Anti-Bush Protests and Free Trade Deadlock Mark Summit of the Americas
Interview with Tom Barry, policy director of the International Relations Center, conducted by Scott Harris
President George Bush may have hoped that a weekend in Argentina would be a respite from the successive scandals suffered by his administration at home. But as has happened often during his presidency, Bush was greeted at the Summit of the Americas in Mar del Plata by tens of thousands of peaceful demonstrators, and street violence by a smaller group in the seaside resort.
President Bush, the most unpopular U.S. president in recent Latin American history, met with 33 heads of state representing every nation in the Western Hemisphere except Cuba.
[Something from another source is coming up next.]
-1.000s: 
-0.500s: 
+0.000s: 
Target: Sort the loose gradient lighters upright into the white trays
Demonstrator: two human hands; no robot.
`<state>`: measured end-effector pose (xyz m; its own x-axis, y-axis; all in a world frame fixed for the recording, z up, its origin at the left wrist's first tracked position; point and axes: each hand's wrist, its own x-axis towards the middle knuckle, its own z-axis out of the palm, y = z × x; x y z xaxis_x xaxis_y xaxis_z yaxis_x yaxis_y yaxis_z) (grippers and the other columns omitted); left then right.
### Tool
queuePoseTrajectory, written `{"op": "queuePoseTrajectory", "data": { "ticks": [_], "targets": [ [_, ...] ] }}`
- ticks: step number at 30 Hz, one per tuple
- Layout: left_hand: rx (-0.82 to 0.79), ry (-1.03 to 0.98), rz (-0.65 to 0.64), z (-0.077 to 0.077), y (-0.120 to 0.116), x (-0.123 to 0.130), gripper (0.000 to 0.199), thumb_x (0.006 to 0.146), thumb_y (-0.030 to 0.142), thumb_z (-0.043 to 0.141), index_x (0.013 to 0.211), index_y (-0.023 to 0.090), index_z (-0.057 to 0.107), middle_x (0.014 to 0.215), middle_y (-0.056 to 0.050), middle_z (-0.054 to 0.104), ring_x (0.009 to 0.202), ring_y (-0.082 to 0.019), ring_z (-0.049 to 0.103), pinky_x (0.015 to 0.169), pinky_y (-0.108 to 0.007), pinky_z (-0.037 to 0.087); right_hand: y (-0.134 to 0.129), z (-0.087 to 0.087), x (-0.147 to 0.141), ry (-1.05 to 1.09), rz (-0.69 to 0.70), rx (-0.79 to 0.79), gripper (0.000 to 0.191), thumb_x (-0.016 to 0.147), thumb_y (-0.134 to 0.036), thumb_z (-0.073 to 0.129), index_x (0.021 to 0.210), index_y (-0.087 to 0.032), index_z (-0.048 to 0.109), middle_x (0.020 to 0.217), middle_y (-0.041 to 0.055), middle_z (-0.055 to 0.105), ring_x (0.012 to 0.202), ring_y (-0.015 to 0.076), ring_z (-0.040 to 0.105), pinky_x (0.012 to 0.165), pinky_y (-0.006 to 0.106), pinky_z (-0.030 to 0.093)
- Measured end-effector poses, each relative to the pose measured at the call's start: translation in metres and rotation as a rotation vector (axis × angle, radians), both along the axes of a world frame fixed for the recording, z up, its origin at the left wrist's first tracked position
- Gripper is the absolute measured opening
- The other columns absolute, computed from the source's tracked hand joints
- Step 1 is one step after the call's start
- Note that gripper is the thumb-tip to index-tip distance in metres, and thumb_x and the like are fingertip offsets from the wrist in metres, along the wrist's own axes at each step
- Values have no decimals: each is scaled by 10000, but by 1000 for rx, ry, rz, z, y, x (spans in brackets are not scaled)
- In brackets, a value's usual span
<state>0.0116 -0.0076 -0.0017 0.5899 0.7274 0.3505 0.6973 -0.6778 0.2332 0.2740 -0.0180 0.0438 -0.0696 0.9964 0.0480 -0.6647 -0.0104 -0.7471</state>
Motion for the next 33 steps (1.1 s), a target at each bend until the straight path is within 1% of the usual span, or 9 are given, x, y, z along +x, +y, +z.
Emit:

Among the top issues addressed at the summit was Washington's long running effort to implement the hemisphere-wide Free Trade Area of the Americas. But in the end, progress on FTAA was blocked by five nations: Brazil, Argentina, Uruguay, Paraguay and Venezuela, who opposed a deadline of April 2006 for a new round of talks. Venezuela's president Hugo Chavez, a staunch opponent of free trade, dominated coverage of the summit when he led a rally with soccer star Diego Mardona against President Bush, attended by 25,000.
Between The Lines' Scott Harris spoke with Tom Barry, policy director with the International Relations Center, who assesses the popular opposition to the FTAA across Latin America and the viability of progressive alternatives for economic development and integration.